- AIM OF THE EXERCISE -
List each line of the data in which the string "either" appears.

- RECORDS PROVIDED -
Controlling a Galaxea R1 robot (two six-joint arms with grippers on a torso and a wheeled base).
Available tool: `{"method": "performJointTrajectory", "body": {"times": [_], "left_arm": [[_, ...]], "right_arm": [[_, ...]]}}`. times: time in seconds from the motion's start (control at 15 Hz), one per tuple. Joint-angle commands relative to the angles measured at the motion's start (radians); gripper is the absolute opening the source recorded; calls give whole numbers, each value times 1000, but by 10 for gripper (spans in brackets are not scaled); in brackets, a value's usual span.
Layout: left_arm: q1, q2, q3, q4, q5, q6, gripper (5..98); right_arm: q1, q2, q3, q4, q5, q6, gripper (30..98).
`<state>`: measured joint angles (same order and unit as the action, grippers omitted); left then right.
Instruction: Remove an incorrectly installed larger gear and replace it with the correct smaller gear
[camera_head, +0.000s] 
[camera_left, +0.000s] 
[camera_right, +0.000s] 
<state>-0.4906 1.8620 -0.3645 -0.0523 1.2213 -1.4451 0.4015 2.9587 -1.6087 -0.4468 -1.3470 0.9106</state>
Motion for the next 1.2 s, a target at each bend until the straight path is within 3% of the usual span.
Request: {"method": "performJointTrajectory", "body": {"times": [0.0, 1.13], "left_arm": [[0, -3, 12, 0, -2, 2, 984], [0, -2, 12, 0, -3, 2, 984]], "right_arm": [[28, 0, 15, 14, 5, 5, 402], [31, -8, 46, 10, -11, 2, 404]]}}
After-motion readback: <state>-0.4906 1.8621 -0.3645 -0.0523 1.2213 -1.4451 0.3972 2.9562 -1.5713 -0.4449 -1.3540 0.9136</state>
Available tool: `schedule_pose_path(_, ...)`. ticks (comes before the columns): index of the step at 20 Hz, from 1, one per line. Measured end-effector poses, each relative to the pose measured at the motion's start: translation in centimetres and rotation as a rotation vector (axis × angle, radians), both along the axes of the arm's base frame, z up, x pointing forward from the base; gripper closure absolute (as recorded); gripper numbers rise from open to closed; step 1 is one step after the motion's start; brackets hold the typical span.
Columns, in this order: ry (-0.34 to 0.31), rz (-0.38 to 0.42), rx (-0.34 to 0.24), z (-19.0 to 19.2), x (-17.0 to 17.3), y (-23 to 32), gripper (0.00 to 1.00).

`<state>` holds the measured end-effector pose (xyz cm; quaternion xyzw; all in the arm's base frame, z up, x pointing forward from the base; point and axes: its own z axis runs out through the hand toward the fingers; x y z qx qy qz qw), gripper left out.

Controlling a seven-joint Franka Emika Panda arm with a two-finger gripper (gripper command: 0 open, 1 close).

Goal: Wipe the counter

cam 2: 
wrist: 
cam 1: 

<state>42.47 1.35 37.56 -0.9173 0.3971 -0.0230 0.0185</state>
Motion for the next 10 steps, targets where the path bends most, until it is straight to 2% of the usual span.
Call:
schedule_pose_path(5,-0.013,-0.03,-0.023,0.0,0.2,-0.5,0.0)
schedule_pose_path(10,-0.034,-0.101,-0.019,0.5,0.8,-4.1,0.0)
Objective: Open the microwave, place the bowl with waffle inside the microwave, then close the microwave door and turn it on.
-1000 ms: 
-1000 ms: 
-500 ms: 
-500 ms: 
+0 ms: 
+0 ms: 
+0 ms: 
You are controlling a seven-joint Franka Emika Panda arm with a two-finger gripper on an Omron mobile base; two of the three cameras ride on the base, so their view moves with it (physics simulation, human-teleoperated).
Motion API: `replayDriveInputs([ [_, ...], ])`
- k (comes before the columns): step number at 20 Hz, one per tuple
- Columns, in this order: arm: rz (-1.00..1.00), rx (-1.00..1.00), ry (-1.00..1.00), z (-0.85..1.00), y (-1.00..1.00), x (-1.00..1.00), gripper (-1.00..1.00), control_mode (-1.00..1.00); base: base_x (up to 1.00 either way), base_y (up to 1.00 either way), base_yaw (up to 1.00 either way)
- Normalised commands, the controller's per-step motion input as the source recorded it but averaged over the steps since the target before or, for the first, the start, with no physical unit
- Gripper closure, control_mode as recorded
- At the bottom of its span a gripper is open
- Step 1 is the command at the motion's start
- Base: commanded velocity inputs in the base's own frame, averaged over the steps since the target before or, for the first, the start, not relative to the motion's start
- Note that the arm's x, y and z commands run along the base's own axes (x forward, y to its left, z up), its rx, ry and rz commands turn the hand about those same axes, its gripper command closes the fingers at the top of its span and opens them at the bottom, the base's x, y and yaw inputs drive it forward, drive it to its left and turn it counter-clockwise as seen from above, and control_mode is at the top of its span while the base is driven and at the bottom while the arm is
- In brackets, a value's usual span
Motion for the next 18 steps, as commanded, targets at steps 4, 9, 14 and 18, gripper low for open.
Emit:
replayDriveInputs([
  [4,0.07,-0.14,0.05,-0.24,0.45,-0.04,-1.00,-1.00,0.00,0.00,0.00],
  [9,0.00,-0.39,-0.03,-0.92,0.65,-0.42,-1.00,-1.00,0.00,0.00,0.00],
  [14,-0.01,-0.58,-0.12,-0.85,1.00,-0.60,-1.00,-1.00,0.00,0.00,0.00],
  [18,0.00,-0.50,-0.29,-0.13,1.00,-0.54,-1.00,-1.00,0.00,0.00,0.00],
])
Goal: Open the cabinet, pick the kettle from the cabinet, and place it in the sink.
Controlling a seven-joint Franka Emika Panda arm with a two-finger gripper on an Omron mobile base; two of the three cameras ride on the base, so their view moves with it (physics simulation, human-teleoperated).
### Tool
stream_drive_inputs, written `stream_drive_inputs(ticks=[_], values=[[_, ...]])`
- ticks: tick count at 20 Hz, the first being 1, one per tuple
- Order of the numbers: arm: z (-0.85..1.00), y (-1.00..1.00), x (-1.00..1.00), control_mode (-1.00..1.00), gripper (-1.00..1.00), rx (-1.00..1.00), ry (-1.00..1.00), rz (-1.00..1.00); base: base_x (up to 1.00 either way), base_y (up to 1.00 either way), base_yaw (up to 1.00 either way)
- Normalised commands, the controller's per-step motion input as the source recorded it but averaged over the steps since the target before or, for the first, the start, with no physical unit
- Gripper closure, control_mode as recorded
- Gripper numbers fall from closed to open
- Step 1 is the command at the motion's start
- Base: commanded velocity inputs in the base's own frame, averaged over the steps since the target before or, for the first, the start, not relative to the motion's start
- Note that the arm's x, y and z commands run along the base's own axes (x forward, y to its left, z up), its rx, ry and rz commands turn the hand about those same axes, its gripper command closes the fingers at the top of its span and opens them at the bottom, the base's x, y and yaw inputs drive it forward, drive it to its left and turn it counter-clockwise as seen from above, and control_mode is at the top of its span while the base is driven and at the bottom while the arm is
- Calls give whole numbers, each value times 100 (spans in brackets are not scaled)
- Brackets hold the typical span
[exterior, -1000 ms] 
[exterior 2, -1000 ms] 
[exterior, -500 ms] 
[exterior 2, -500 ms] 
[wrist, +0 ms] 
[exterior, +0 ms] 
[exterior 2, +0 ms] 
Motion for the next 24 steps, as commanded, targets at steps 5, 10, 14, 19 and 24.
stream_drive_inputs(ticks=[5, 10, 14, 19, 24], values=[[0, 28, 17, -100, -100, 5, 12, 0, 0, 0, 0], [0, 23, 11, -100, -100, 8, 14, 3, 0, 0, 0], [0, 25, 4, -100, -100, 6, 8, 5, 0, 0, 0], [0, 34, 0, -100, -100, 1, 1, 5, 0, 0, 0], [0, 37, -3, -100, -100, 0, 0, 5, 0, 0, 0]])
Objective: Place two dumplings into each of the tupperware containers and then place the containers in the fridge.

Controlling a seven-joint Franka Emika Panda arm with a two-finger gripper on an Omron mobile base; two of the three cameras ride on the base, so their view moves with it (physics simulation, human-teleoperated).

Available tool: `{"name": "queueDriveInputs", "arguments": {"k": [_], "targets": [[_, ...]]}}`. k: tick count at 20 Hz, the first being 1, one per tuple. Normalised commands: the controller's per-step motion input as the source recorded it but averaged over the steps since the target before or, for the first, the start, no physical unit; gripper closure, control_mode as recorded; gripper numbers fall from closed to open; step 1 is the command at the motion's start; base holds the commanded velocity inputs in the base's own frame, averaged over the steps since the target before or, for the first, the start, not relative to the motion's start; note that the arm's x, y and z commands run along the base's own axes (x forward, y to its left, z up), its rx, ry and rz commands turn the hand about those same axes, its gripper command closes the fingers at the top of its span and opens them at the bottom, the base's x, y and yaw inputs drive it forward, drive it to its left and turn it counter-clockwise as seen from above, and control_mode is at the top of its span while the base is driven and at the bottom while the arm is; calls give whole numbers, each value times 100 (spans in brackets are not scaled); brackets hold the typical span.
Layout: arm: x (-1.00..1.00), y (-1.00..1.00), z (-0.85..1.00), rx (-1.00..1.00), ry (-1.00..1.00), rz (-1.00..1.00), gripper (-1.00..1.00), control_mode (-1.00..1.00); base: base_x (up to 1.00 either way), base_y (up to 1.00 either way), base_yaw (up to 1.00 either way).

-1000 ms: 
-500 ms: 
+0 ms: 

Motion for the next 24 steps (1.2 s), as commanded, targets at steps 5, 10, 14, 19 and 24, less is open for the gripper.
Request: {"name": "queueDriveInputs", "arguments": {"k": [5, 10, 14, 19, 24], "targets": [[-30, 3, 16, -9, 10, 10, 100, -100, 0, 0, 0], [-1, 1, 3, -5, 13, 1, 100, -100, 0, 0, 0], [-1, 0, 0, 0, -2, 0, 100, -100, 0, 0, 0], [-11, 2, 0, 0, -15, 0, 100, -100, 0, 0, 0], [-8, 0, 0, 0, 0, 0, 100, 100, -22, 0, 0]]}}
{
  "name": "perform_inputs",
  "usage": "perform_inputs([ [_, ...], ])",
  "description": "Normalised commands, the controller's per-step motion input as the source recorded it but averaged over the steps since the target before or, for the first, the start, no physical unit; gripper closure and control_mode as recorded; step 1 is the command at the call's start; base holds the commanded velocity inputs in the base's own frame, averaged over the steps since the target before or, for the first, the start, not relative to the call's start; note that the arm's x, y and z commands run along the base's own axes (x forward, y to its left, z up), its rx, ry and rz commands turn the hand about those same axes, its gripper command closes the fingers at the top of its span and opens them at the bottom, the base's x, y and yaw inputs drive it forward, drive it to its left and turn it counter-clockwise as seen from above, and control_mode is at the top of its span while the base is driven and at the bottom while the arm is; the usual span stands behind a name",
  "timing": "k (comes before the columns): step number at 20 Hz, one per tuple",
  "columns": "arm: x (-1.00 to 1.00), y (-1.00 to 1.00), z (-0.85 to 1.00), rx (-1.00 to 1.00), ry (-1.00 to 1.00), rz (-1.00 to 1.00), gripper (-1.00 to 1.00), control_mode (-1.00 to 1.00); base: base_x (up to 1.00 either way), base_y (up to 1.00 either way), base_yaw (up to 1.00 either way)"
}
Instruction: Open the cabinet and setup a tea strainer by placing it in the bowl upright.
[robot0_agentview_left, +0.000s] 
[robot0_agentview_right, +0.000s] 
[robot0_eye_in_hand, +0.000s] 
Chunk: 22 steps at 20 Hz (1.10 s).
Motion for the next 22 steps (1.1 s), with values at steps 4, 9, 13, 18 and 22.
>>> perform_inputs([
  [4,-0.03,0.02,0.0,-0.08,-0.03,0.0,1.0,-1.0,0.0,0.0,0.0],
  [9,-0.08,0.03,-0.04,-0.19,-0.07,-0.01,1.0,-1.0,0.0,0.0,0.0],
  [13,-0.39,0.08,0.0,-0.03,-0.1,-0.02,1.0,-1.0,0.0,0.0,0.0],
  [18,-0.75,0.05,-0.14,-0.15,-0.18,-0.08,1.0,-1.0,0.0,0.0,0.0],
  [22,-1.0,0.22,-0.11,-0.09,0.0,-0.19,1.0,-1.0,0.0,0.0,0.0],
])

- EXERCISE OUTPUT -
- Columns, in this order: arm: rz (-1.00..1.00), rx (-1.00..1.00), ry (-1.00..1.00), z (-0.85..1.00), y (-1.00..1.00), x (-1.00..1.00), gripper (-1.00..1.00), control_mode (-1.00..1.00); base: base_x (up to 1.00 either way), base_y (up to 1.00 either way), base_yaw (up to 1.00 either way)
- Order of the numbers: arm: z (-0.85..1.00), y (-1.00..1.00), x (-1.00..1.00), control_mode (-1.00..1.00), gripper (-1.00..1.00), rx (-1.00..1.00), ry (-1.00..1.00), rz (-1.00..1.00); base: base_x (up to 1.00 either way), base_y (up to 1.00 either way), base_yaw (up to 1.00 either way)
Layout: arm: x (-1.00..1.00), y (-1.00..1.00), z (-0.85..1.00), rx (-1.00..1.00), ry (-1.00..1.00), rz (-1.00..1.00), gripper (-1.00..1.00), control_mode (-1.00..1.00); base: base_x (up to 1.00 either way), base_y (up to 1.00 either way), base_yaw (up to 1.00 either way).
  "columns": "arm: x (-1.00 to 1.00), y (-1.00 to 1.00), z (-0.85 to 1.00), rx (-1.00 to 1.00), ry (-1.00 to 1.00), rz (-1.00 to 1.00), gripper (-1.00 to 1.00), control_mode (-1.00 to 1.00); base: base_x (up to 1.00 either way), base_y (up to 1.00 either way), base_yaw (up to 1.00 either way)"

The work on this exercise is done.